Ciò che maggiormente stupisce, però, è come l’ex sindaco Gennaro Astarita abbia potuto concedere autorizzazioni edilizie in una zona con vincolo storico ed ambientale in assenza del parere della sovrintendenza. Ma non basta, poiché le autorizzazioni per opere di “restauro” straordinarie possono essere concesse solo ai legittimi proprietari, mentre invece nel caso specifico i provvedimenti sono stati rilasciati dal comune di Sorrento al locatario Giovanni Russo. Inoltre pare che per potere accettare delle proprietà in territorio Italiano, l’Ordine di Malta, così come l’Ordine Costantiniano, abbiamo bisogno di un apposito decreto del Presidente della Repubblica emanato su richiesta del Ministro degli Esteri.
Non avendo mai preso visione di tale decreto, quindi, ci domandiamo come sia stato possibile stipulare un contratto di fitto con il Russo. Questi ed altri interrogativi coprono di inquietanti ombre l’“affaire” di Villa “Il Sorito” che in teoria avrebbe dovuto essere il cuore di una fondazione per aiutare gli anziani sorrentini, ma che di fatto si è trasformata in una reggia dorata per i soliti “potenti”.
Più che biasimare il privato, però, crediamo che sia da condannare il Comune che nelle persone del Sindaco e delle vari Assessori si sono prestate a losche manovre ed offrono ancora una volta una tangibile testimonianza d’incapacità, di inefficienza se non addirittura di omertosa connivenza in certe operazioni tutt’altro che chiare.

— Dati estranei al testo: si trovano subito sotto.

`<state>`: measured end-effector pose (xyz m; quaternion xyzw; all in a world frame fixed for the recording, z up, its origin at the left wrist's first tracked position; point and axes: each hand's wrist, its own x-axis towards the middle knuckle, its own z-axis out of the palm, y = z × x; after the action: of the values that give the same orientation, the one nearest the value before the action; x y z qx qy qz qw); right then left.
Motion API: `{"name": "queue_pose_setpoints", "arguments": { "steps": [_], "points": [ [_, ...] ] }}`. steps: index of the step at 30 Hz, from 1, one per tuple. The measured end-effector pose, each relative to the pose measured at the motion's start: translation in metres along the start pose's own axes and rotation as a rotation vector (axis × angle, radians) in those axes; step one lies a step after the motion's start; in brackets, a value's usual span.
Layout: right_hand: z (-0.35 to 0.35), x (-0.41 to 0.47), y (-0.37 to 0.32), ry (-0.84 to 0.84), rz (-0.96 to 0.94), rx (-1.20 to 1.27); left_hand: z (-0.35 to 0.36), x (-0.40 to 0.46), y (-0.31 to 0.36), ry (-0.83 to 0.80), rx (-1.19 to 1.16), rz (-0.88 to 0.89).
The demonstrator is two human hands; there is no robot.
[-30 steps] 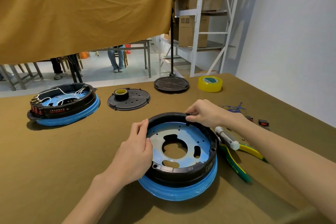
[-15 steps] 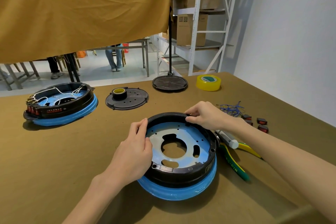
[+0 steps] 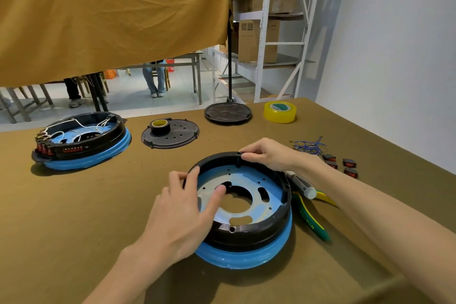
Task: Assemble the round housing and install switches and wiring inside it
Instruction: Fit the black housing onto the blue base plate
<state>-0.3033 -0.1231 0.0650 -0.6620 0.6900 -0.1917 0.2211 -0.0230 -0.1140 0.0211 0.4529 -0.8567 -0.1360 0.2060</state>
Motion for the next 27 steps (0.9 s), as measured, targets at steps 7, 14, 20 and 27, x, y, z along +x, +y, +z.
{"name": "queue_pose_setpoints", "arguments": {
  "steps": [7,14,20,27],
  "points": [
    [-0.006,-0.019,-0.007,0.12,0.148,-0.332,-0.014,0.029,-0.013,0.052,0.014,0.307],
    [0.012,-0.043,-0.002,0.131,0.201,-0.352,-0.007,0.04,-0.011,-0.161,0.023,0.379],
    [0.008,-0.017,-0.007,0.105,0.053,-0.208,-0.007,0.02,0.003,-0.142,0.16,0.35],
    [0.003,-0.022,-0.009,0.135,0.067,-0.134,-0.001,0.05,0.036,-0.44,-0.081,0.357]
  ]
}}
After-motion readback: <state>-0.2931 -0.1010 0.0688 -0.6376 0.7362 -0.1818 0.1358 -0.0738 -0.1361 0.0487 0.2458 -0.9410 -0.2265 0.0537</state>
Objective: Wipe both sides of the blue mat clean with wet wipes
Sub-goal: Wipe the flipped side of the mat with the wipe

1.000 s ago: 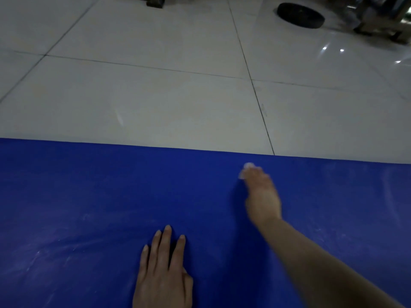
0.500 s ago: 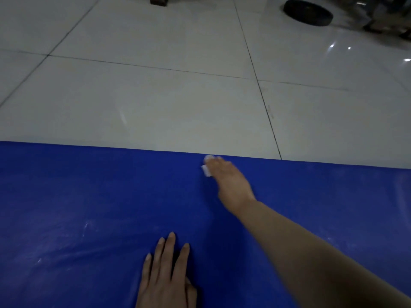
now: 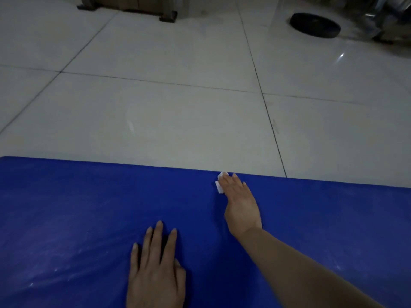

L’unica cosa certa è che è stato compiuto un vero e proprio delitto ai danni degli anziani sorrentini così come pare certa l’assoluta inettitudine – non volendo ipotizzare altro – dell’assessore delegato “ai problemi della terza età” Luigi Fattorusso che negli ultimi anni ha profuso ogni impegno per distribuire centinaia di milioni in contributi feste e soggiorni vari a condizione che a sborsare i soldi fosse la collettività. Niente invece, ha fatto per far sì che la volontà delle duchesse di Serracapriola fossero rispettate.
Non si sa, infatti, che fine abbiano fatto i soldi derivanti dal fitto dei beni del Capo di Sorrento anche se una cosa appare sicura ovvero che nulla sia stato fatto per gli appartenenti alla terza età di Sorrento.
Povere duchesse di Serracapriola si staranno rivoltando nella tomba.